5. Write a farewell letter to your brother: This letter is for your own reflection, allowing you to articulate what his loss means to you, even though it will not be sent.

It is completely understandable to feel anger towards your father for grounding you or to feel frustration towards your brother for his passing.

I have come to understand that grief does not have a specific timeline, nor is there a universally correct way to grieve. There is no deadline for your feelings. Be patient with yourself and practice self-compassion during this challenging journey.

Sunny Mate

I'm deeply sorry to hear about your loss. It's incredibly painful to lose someone who meant so much to you, and it's completely understandable to feel a mix of emotions, including anger, sadness, and confusion. Here are a few thoughts that might help you navigate this difficult time:

1. Acknowledge Your Feelings: It's okay to feel hurt, angry, and lost. Allow yourself to grieve and express those emotions, whether through talking, writing, or other outlets.

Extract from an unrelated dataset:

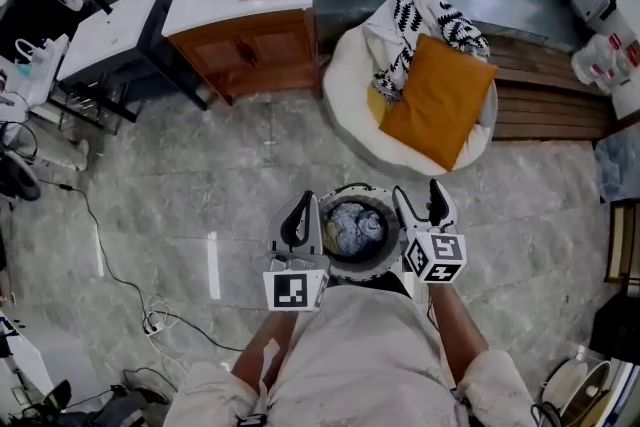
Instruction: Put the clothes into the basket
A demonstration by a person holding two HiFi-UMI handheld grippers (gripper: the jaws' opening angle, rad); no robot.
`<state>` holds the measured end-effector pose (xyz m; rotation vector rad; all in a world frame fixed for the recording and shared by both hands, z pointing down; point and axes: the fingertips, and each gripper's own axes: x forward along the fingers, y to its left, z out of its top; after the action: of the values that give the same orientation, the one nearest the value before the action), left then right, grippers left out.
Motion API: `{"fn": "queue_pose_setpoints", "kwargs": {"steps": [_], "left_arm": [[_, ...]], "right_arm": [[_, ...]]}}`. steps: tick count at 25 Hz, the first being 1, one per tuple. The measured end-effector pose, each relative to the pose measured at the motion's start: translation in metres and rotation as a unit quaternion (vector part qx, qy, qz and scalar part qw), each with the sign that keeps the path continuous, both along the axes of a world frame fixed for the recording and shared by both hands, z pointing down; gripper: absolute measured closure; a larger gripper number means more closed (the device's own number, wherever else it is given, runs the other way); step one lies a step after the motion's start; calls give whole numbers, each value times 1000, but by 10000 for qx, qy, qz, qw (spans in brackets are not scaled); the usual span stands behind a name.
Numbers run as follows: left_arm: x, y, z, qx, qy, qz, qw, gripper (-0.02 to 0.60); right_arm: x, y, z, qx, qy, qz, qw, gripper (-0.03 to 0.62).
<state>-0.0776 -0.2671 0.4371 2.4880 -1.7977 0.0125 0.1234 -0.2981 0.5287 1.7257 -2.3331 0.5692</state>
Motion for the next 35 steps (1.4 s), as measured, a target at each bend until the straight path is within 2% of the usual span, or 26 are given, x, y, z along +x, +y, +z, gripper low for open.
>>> {"fn": "queue_pose_setpoints", "kwargs": {"steps": [5,8,12,16,22,27,35], "left_arm": [[4,-13,-25,85,56,63,9999,577],[1,-20,-41,70,139,-13,9999,577],[-1,-28,-69,200,70,-114,9997,577],[-3,-31,-92,378,-89,-191,9991,577],[-1,-31,-106,532,-80,-219,9983,577],[0,-29,-108,568,-80,-220,9981,577],[2,-29,-113,632,-90,-215,9977,577]], "right_arm": [[0,-13,-95,1079,237,-57,9939,270],[0,-13,-136,1529,344,-73,9876,270],[3,-13,-181,1993,480,-24,9788,270],[2,-14,-203,2241,686,-41,9721,270],[-1,-14,-209,2312,817,-174,9693,271],[-5,-13,-210,2343,820,-201,9685,364],[-6,-10,-211,2414,752,-22,9675,591]]}}
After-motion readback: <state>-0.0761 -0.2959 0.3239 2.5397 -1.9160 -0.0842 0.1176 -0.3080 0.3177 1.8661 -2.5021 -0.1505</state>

2. Cherish the Memories: While you can’t bring your brother back, you can keep his memory alive. Consider creating a scrapbook, writing letters to him, or sharing stories about him with friends and family.

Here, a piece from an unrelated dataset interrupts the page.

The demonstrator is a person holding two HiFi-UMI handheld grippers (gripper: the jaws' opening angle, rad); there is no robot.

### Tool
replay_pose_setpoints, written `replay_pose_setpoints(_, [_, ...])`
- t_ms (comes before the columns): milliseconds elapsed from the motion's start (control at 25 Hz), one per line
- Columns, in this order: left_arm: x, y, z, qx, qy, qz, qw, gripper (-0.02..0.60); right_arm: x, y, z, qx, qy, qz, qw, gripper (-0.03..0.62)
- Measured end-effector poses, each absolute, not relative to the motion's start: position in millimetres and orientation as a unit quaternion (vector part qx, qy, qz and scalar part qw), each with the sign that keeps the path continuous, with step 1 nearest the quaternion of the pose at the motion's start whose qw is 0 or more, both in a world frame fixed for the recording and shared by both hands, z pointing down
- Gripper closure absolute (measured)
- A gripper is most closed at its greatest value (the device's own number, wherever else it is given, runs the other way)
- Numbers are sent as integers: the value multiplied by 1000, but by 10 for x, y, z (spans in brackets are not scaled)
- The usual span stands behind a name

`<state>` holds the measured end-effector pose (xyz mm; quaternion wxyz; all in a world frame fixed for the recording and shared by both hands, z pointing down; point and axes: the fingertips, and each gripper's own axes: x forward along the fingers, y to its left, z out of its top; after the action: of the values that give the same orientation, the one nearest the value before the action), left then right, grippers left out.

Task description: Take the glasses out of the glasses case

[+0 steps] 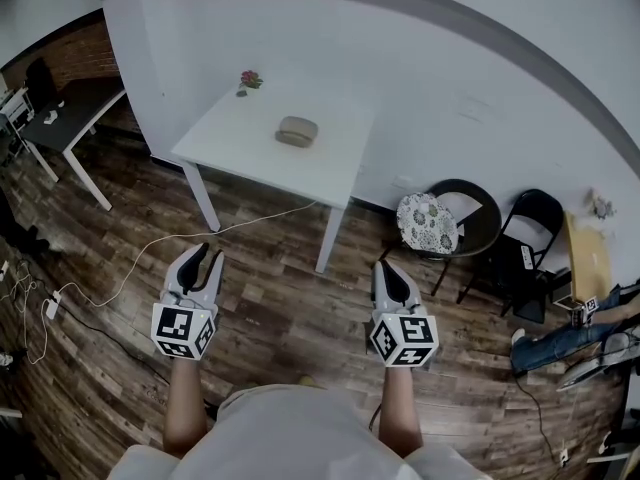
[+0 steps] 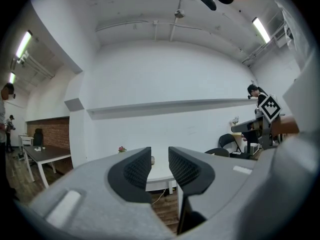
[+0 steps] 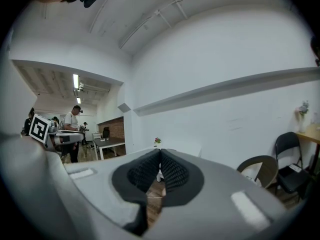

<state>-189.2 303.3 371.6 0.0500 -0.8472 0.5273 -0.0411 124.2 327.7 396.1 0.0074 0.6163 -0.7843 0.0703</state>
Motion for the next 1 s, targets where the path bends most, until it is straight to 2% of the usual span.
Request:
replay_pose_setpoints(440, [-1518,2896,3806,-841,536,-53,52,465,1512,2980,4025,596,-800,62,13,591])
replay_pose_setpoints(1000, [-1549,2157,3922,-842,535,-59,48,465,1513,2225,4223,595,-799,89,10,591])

3. Talk About It: Sharing your feelings with someone you trust can provide relief. Whether it's a friend, family member, or a counselor, talking about your emotions can help you process your grief.

4. Find Ways to Honor Him: Think about what your brother loved and how you might honor that in your life. This could be through activities he enjoyed, or by advocating for causes that were important to him.

5. Take Care of Yourself: Grieving is exhausting, both emotionally and physically. Make sure to prioritize your well-being by eating well, getting enough rest, and engaging in activities that bring you some comfort.

6. Consider Professional Support: If you find that your grief is overwhelming, reaching out to a therapist or counselor who specializes in grief can be incredibly beneficial.

7. Give Yourself Time: Healing is not linear, and it’s important to be patient with yourself. Some days will be harder than others, and that’s okay.

8. Express Your Anger: It's natural to feel anger towards circumstances, including being grounded. Find healthy ways to express that anger, whether through art, physical activity, or journaling.

Remember, it’s okay to seek help and lean on others during this time. You are not alone in your grief, and there are people who want to support you.